Sony Ericsson wird in absehbarer Zeit keine Handys mehr herstellen, die auf dem Betriebssystem Symbian basieren. Dies gab ein Sprecher des japanisch-schwedischen Konzerns gegenüber der US-Amerikanischen Wirtschaftszeitung BusinessWeek bekannt.

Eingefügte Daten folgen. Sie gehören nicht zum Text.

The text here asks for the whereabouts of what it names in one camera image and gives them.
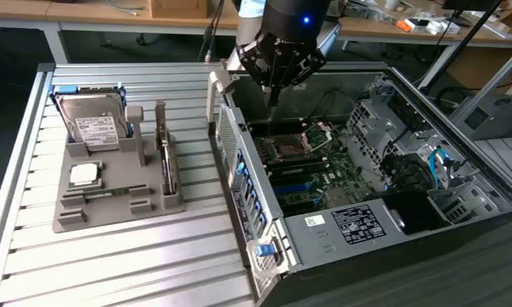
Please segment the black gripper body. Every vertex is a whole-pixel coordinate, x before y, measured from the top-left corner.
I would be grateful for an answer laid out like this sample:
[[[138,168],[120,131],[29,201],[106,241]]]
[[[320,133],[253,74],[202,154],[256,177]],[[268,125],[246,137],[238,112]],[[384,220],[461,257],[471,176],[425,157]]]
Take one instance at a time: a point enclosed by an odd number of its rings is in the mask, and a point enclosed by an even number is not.
[[[324,0],[265,2],[257,47],[272,68],[272,82],[293,55],[304,58],[318,50],[316,38],[327,11]]]

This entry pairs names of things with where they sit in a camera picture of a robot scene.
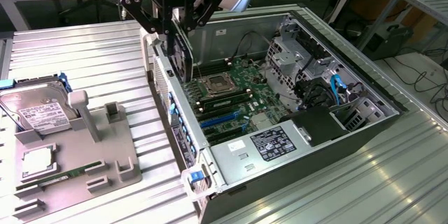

„Derzeit planen wir nicht, neue Produkte zu entwickeln, die dem Standard oder Betriebssystem der Symbian Fuondation entsprechen“, gab Sony Ericsson-Sprecher Aldo Liguori gegenüber der BusinessWeek zu Protokoll und bestätigte damit vorangegangene Aussagen von SE-Technikchef Jan Uddenfeldt gegenüber einer schwedischen Technikpublikation. Symbian wurde 2009 als quelloffene Software freigegeben und wird insbesondere in Nokia-Handys des niedrigen bis mittleren Preissegments verwendet. Sony Ericsson hat Symbian in den Handys der Vivaz-Linie verwendet.

Obwohl Symbian als Handy-Betriebssystem nach wie vor weit verbreitet ist, scheint das System auf dem absteigenden Ast: Sony Ericsson möchte zukünftig überwiegend Android-Handys entwickeln. Auch Haupt-Protegée Nokia entfernt sich von Symbian und wendet sich neben dem Linux-basierten MeeGo gerüchteweise stärker Microsofts Windows Phone 7 zu. Somit kann die Aussage, dass Symbian wohl keine große Zukunft mehr hat, als sicher gelten.